- Opening Delimiter -

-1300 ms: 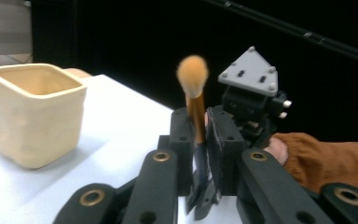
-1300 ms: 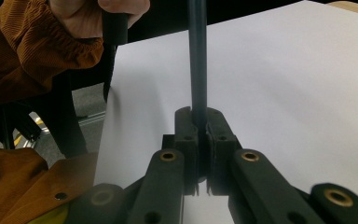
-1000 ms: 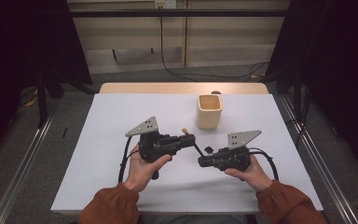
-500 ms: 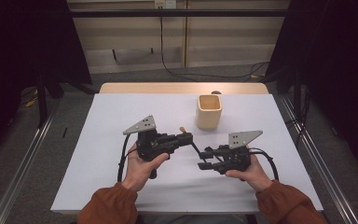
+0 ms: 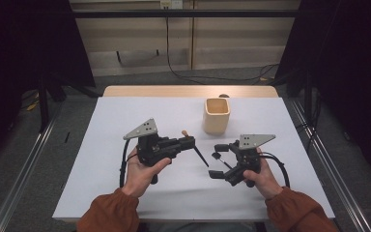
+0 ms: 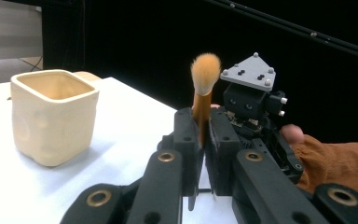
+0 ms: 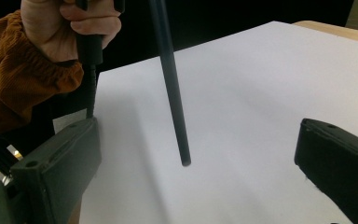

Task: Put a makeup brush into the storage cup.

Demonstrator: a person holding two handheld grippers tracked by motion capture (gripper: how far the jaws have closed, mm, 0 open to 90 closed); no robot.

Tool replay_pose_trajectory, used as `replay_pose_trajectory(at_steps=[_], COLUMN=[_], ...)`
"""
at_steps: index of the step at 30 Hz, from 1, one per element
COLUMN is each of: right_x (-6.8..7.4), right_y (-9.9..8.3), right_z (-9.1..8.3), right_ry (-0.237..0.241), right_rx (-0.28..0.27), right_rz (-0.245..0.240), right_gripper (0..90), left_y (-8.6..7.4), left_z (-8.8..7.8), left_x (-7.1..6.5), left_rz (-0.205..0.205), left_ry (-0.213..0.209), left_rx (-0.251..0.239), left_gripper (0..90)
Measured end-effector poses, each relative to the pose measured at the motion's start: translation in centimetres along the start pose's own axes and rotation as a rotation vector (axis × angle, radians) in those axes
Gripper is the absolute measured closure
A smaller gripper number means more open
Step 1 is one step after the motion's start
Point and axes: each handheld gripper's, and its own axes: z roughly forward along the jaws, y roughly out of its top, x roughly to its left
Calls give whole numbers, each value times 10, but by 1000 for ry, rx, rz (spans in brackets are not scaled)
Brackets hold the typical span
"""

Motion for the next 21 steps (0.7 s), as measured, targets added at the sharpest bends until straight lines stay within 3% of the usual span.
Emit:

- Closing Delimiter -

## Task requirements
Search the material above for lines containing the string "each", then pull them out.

## Solution to this exercise
COLUMN is each of: right_x (-6.8..7.4), right_y (-9.9..8.3), right_z (-9.1..8.3), right_ry (-0.237..0.241), right_rx (-0.28..0.27), right_rz (-0.245..0.240), right_gripper (0..90), left_y (-8.6..7.4), left_z (-8.8..7.8), left_x (-7.1..6.5), left_rz (-0.205..0.205), left_ry (-0.213..0.209), left_rx (-0.251..0.239), left_gripper (0..90)
Measured end-effector poses, each relative to the pose measured at the motion's start: translation in centimetres along the start pose's own axes and rotation as a rotation vector (axis × angle, radians) in those axes
Point and axes: each handheld gripper's, and its own axes: z roughly forward along the jaws, y roughly out of its top, x roughly to its left
Calls give whole numbers, each value times 10, but by 1000 for ry, rx, rz (spans in brackets are not scaled)

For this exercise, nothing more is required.